When I found out I was pregnant it was abit of a surprise as it happened a lot quicker than anticipated. I’d stopped contraception very shortly before with no period yet and was undergoing testing for PCOS.
Our relationship before this was very happy and easy going, genuinely had never argued and was always laughing and joking together.
Since the pregnancy it has changed dramatically, DP is now quite snippy and argumentative. Has no patience with me or any of the DC and I just feel that the shift has been huge in quite a small time frame.
He wasn’t over the moon when we found out but wasn’t devastated... he said it was quicker than we thought but we would make it work... get engaged and he would stick by me.
Now I’m starting to dread him proposing and have fleeting thoughts about whether I can even continue with us and the pregnancy.
Our relationship isn’t exactly terrible now but it is a stark difference to what it was.
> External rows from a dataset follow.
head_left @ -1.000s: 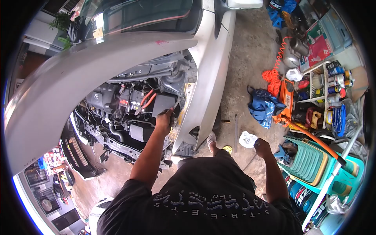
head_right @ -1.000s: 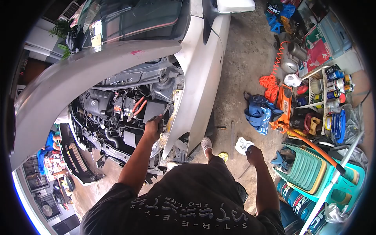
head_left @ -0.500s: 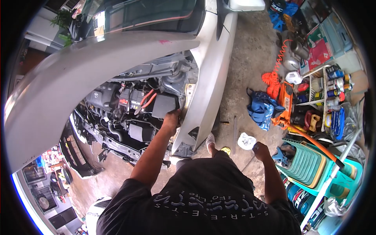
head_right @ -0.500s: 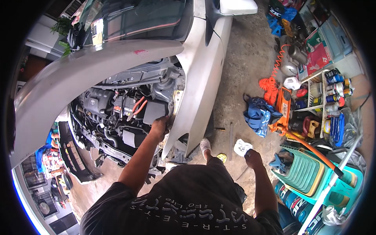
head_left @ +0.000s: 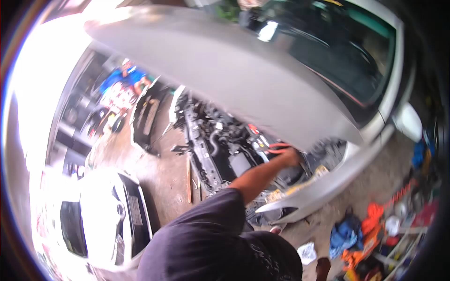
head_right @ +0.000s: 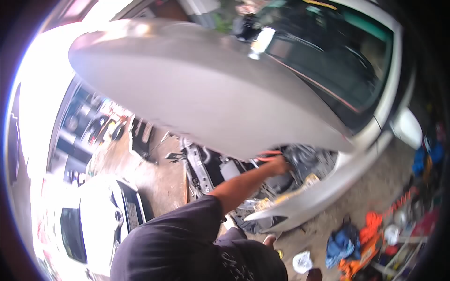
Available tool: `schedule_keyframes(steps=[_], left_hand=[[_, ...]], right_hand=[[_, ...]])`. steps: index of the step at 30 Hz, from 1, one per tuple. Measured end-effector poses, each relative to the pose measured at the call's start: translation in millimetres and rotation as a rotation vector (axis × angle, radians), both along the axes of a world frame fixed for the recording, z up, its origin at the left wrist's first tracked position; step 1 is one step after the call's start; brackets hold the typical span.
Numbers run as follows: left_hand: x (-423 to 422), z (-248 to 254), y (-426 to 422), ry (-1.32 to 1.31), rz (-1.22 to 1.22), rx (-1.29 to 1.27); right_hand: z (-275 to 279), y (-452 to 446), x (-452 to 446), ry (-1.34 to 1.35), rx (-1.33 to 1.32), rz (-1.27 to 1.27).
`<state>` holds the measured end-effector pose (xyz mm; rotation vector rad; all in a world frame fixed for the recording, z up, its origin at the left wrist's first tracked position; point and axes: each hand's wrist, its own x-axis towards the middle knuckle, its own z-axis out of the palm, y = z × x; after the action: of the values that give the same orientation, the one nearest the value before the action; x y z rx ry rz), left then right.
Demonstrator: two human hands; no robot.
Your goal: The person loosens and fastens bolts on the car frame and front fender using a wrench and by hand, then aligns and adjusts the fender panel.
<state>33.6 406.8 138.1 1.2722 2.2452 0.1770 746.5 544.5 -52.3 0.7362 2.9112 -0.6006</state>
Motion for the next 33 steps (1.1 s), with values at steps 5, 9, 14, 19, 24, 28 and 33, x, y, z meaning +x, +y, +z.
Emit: schedule_keyframes(steps=[5,9,14,19,24,28,33], left_hand=[[49.9,45.2,86.0,-0.204,0.626,0.209],[91.3,67.5,102.9,-0.074,0.466,0.218],[99.3,70.5,64.6,-0.011,0.330,0.208],[120.7,101.9,2.2,0.007,0.126,0.392],[141.4,64.6,-61.0,-0.135,0.292,0.542],[148.9,47.4,-71.6,-0.331,0.519,0.503],[146.0,35.2,-67.2,-0.756,0.877,0.412]], right_hand=[[9.9,2.3,-7.6,0.061,0.012,0.104],[7.2,7.2,-8.5,0.045,0.016,0.106],[48.5,-26.3,-9.3,0.039,-0.139,-0.145],[102.3,-45.7,-30.9,-0.089,-0.276,-0.397],[116.1,-52.2,-36.1,-0.125,-0.354,-0.479],[126.1,-49.7,-49.3,-0.133,-0.332,-0.483],[134.3,-43.1,-63.3,-0.124,-0.344,-0.475]])
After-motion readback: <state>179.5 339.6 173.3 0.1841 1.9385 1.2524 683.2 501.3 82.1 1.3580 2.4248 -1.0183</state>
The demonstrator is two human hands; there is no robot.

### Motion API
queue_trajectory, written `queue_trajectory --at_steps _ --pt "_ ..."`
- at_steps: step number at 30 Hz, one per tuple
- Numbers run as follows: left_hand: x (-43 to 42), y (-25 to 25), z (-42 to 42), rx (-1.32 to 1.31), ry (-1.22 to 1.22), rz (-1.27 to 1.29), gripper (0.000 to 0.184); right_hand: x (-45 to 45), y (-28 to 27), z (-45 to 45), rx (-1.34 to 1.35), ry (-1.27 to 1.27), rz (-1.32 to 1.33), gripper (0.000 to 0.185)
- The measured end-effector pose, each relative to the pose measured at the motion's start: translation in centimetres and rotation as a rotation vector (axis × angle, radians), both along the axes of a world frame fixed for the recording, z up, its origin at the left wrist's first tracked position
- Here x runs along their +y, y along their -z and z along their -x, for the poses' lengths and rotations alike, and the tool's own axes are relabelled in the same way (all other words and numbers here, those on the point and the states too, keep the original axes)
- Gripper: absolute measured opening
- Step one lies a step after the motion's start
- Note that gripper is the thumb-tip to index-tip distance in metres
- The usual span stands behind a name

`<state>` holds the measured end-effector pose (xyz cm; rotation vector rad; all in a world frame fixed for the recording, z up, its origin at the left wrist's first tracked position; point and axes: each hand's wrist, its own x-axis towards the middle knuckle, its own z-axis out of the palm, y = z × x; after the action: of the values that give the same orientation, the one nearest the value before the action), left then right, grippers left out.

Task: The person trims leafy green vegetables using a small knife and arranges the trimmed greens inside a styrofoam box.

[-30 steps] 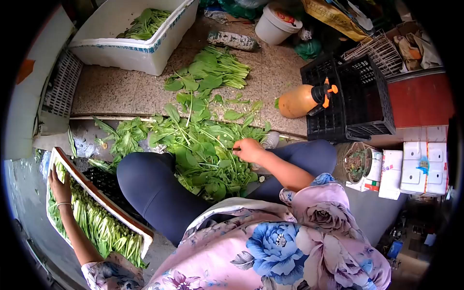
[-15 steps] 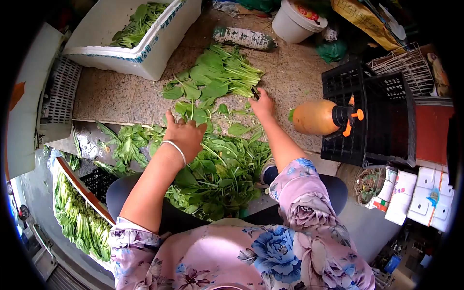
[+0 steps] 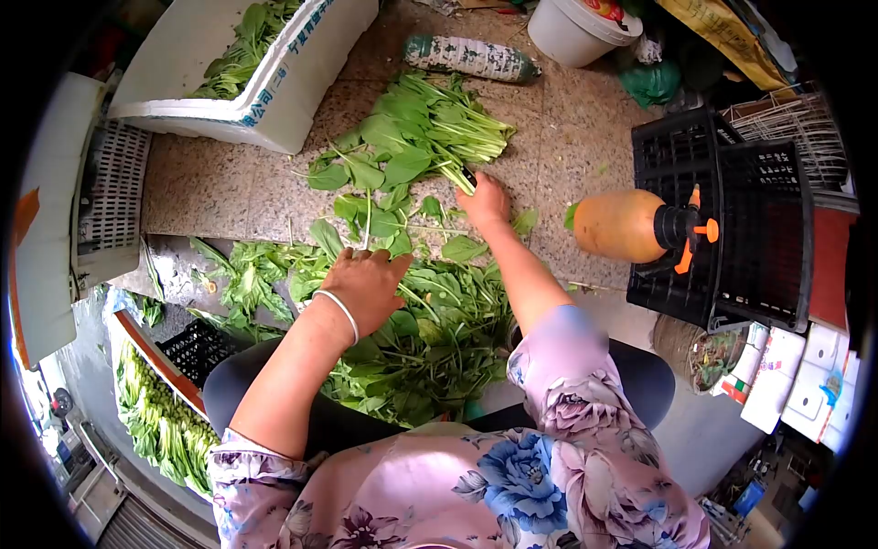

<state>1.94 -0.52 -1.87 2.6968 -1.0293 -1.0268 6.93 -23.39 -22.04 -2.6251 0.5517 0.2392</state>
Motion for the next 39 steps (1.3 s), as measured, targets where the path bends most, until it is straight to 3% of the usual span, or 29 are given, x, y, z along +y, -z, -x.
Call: queue_trajectory --at_steps 3,5,6,7,9,11,13,14,16,17,19,20,21,23,24,25,27,28,29,30,33,35,37,39 --pt "0.3 0.1 0.1 -0.035 -0.006 -0.015 0.052 -0.3 -1.5 -0.5 0.063 -0.040 -0.045 0.044" --pt "0.0 -0.3 -0.3 -0.006 -0.009 -0.004 0.053 -1.1 -2.4 -1.1 0.269 0.070 -0.471 0.039" --pt "0.0 -0.4 -0.5 0.022 -0.023 -0.013 0.055 -1.5 -2.0 -1.2 0.235 0.109 -0.693 0.030" --pt "-0.1 -0.6 -0.7 0.018 -0.036 -0.016 0.055 -1.2 -5.2 -1.0 0.250 0.167 -0.836 0.023" --pt "-0.3 -1.2 -0.8 -0.064 -0.017 -0.094 0.057 -1.8 -7.4 -1.1 0.422 0.199 -1.046 0.019" --pt "-0.5 -0.7 -0.6 -0.151 -0.022 -0.136 0.061 -1.2 -11.6 -0.2 0.457 0.192 -1.053 0.017" --pt "-0.8 -0.6 -0.5 -0.608 0.022 -0.011 0.069 -1.1 -15.2 1.2 0.589 0.149 -1.185 0.019" --pt "-1.1 -1.0 -0.5 -0.611 0.016 -0.003 0.069 -0.8 -17.1 2.2 0.587 0.146 -1.175 0.019" --pt "-1.8 -2.0 -0.6 -0.830 0.026 0.311 0.079 -0.1 -21.0 4.6 0.654 0.167 -1.336 0.020" --pt "-2.1 -2.5 -0.4 -0.832 0.025 0.320 0.079 0.0 -22.5 5.8 0.649 0.170 -1.328 0.020" --pt "-2.5 -3.3 0.1 -0.778 -0.009 0.549 0.087 0.3 -24.8 8.2 0.720 0.155 -1.561 0.031" --pt "-2.8 -3.4 0.1 -0.841 0.001 0.616 0.075 0.5 -25.7 9.1 0.711 0.161 -1.561 0.031" --pt "-2.8 -3.6 0.1 -0.840 0.010 0.624 0.075 0.6 -26.5 10.0 0.709 0.170 -1.590 0.039" --pt "-2.8 -4.1 0.0 -0.516 0.059 0.528 0.055 0.4 -27.1 11.1 0.694 0.184 -1.623 0.047" --pt "-3.1 -3.5 0.3 -0.568 -0.064 0.806 0.032 -0.1 -27.4 11.5 0.671 0.160 -1.689 0.052" --pt "-3.2 -3.2 0.5 -0.573 -0.060 0.808 0.032 -0.6 -27.7 11.8 0.650 0.130 -1.754 0.057" --pt "-3.3 -2.9 0.6 -0.142 -0.375 0.904 0.029 -1.5 -27.7 11.8 0.534 0.057 -1.654 0.060" --pt "-3.5 -2.3 0.7 0.028 -0.487 1.030 0.027 -1.1 -28.2 11.9 0.200 0.067 -1.436 0.059" --pt "-3.6 -1.9 0.8 0.027 -0.486 1.026 0.027 -0.8 -28.6 11.9 -0.118 0.080 -1.198 0.058" --pt "-3.6 -1.7 0.8 0.073 -0.501 1.078 0.027 -0.5 -28.9 11.9 -0.218 -0.007 -1.079 0.055" --pt "-4.0 -1.5 1.0 0.152 -0.519 1.125 0.026 0.8 -29.4 11.6 -0.375 -0.104 -1.117 0.052" --pt "-4.2 -1.1 0.8 0.112 -0.519 1.119 0.026 1.3 -29.3 11.9 -0.373 -0.090 -1.190 0.048" --pt "-4.2 -1.3 0.8 0.114 -0.517 1.102 0.026 1.8 -29.1 12.1 -0.407 -0.162 -1.047 0.043" --pt "-4.2 -1.9 0.6 0.086 -0.539 1.084 0.027 1.6 -29.0 12.1 -0.365 -0.135 -1.139 0.041"
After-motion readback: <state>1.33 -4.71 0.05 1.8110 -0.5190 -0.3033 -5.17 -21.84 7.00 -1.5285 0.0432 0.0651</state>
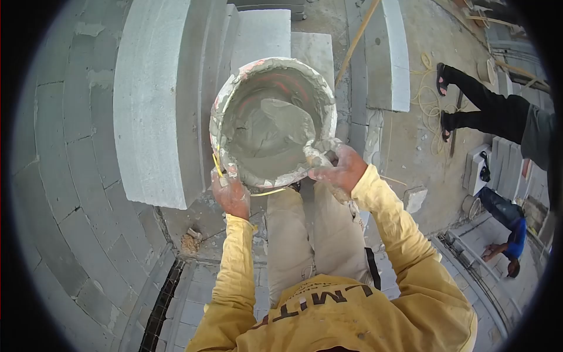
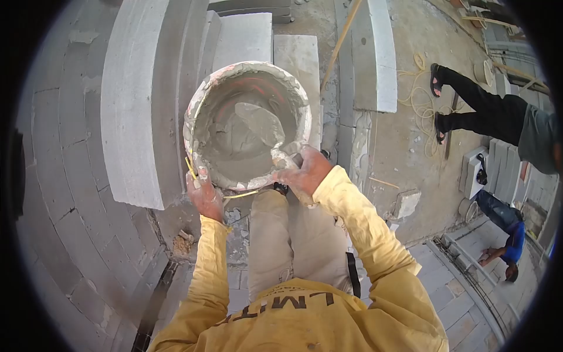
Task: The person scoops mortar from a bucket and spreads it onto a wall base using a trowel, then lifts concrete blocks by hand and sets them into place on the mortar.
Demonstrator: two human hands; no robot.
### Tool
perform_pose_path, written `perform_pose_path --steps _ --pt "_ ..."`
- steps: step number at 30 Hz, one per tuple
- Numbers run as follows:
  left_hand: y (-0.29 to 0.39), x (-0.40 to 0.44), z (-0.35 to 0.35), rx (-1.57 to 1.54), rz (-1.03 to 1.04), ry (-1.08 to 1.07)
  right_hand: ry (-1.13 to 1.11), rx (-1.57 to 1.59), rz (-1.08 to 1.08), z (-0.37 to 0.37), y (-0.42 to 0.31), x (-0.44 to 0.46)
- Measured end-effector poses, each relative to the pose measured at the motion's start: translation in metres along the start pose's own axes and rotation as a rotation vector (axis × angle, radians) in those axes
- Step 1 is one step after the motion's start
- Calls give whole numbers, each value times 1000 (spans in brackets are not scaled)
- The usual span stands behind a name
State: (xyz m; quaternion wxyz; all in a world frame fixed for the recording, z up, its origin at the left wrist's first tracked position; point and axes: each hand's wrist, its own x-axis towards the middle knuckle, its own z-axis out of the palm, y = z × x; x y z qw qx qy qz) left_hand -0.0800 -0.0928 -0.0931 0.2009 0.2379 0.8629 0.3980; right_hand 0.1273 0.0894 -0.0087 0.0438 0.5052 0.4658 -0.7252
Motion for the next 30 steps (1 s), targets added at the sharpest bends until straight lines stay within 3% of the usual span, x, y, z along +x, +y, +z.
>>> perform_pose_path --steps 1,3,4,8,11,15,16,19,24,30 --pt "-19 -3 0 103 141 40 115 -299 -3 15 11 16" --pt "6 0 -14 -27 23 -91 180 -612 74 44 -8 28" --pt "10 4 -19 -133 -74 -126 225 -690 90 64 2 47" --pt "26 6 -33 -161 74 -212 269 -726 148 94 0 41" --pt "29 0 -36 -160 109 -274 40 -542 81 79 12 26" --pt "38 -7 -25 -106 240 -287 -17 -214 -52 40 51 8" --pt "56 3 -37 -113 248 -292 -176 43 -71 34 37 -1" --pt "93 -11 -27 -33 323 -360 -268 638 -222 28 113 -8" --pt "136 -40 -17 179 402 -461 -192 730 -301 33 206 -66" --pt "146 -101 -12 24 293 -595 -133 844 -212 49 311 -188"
I feel like I’ve seen a whole new side to him I’ve never witnessed before. DP’s mum said this is him when he is stressed as she and I are really close but it a lot for me to handle too.
I raised DS alone until I met my partner and am still his main caregiver and am starting to wonder if I would be better off doing that with this baby too.
I’m just so stressed and upset by this, I’ve gone from having a stereotypical perfect relationship to being with someone I don’t really even recognise completely anymore.
I don’t know if I’m emotional and hormonal and that’s making this seem worse to me than it is but I’m finding it really difficult.
I don’t really know what I’m asking... has anybody else experience this ? Did it get better ? Should I be planning an exit? I really don’t know the answer.
I just want us to be like we was and if he can’t cope with this then what the bloody hell is going to happen with a crying newborn is thrown into the mix.